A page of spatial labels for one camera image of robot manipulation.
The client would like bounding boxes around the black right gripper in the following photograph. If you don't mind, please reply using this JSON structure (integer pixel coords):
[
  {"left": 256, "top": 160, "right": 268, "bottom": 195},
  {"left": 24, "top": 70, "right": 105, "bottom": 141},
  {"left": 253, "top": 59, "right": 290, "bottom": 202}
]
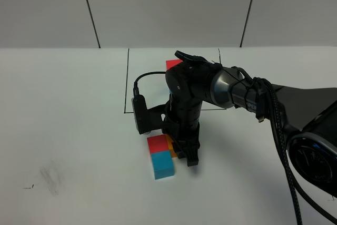
[{"left": 163, "top": 101, "right": 202, "bottom": 167}]

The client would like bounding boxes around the orange cube block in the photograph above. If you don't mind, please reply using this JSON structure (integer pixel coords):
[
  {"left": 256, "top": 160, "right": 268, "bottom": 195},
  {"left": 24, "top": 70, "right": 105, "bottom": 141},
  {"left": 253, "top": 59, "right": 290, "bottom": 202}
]
[{"left": 165, "top": 134, "right": 177, "bottom": 158}]

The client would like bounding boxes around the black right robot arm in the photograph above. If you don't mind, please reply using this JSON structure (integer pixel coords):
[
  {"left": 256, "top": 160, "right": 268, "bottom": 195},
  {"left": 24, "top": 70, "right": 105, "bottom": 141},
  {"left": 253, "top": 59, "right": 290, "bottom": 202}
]
[{"left": 162, "top": 51, "right": 336, "bottom": 224}]

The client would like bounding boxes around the template red cube block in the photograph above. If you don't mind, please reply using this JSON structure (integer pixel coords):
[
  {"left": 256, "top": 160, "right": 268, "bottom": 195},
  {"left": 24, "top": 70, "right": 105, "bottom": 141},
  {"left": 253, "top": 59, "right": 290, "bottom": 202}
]
[{"left": 166, "top": 59, "right": 182, "bottom": 70}]

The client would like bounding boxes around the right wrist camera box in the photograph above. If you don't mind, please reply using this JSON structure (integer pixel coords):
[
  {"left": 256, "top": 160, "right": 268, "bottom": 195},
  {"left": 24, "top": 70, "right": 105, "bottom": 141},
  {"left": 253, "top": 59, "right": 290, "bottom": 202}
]
[{"left": 132, "top": 95, "right": 167, "bottom": 134}]

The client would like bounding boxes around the black right camera cable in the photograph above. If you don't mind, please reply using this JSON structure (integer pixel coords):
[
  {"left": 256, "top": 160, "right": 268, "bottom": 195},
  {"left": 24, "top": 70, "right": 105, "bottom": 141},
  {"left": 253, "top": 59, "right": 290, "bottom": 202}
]
[{"left": 133, "top": 71, "right": 167, "bottom": 97}]

__________

> [Exercise directions] Transcribe each entry above without alteration, but keep the pictures out.

> [Reply]
A page of spatial labels for one camera image of robot manipulation.
The client would like bounding boxes around the black right gripper in the following photograph. If you don't mind, please reply using this JSON structure (integer pixel coords):
[
  {"left": 256, "top": 160, "right": 268, "bottom": 195},
  {"left": 24, "top": 70, "right": 105, "bottom": 141},
  {"left": 253, "top": 59, "right": 290, "bottom": 202}
]
[{"left": 163, "top": 101, "right": 202, "bottom": 167}]

The client would like bounding boxes around the orange cube block in the photograph above. If you don't mind, please reply using this JSON structure (integer pixel coords):
[
  {"left": 256, "top": 160, "right": 268, "bottom": 195},
  {"left": 24, "top": 70, "right": 105, "bottom": 141},
  {"left": 253, "top": 59, "right": 290, "bottom": 202}
]
[{"left": 165, "top": 134, "right": 177, "bottom": 158}]

The client would like bounding boxes around the black right robot arm in the photograph above. If you don't mind, please reply using this JSON structure (integer pixel coords):
[
  {"left": 256, "top": 160, "right": 268, "bottom": 195},
  {"left": 24, "top": 70, "right": 105, "bottom": 141},
  {"left": 253, "top": 59, "right": 290, "bottom": 202}
]
[{"left": 162, "top": 51, "right": 336, "bottom": 224}]

The client would like bounding boxes around the template red cube block in the photograph above. If you don't mind, please reply using this JSON structure (integer pixel coords):
[
  {"left": 256, "top": 160, "right": 268, "bottom": 195},
  {"left": 24, "top": 70, "right": 105, "bottom": 141},
  {"left": 253, "top": 59, "right": 290, "bottom": 202}
]
[{"left": 166, "top": 59, "right": 182, "bottom": 70}]

The client would like bounding boxes around the right wrist camera box in the photograph above. If you don't mind, please reply using this JSON structure (integer pixel coords):
[
  {"left": 256, "top": 160, "right": 268, "bottom": 195},
  {"left": 24, "top": 70, "right": 105, "bottom": 141},
  {"left": 253, "top": 59, "right": 290, "bottom": 202}
]
[{"left": 132, "top": 95, "right": 167, "bottom": 134}]

The client would like bounding boxes around the black right camera cable in the photograph above. If you don't mind, please reply using this JSON structure (integer pixel coords):
[
  {"left": 256, "top": 160, "right": 268, "bottom": 195},
  {"left": 24, "top": 70, "right": 105, "bottom": 141},
  {"left": 253, "top": 59, "right": 290, "bottom": 202}
]
[{"left": 133, "top": 71, "right": 167, "bottom": 97}]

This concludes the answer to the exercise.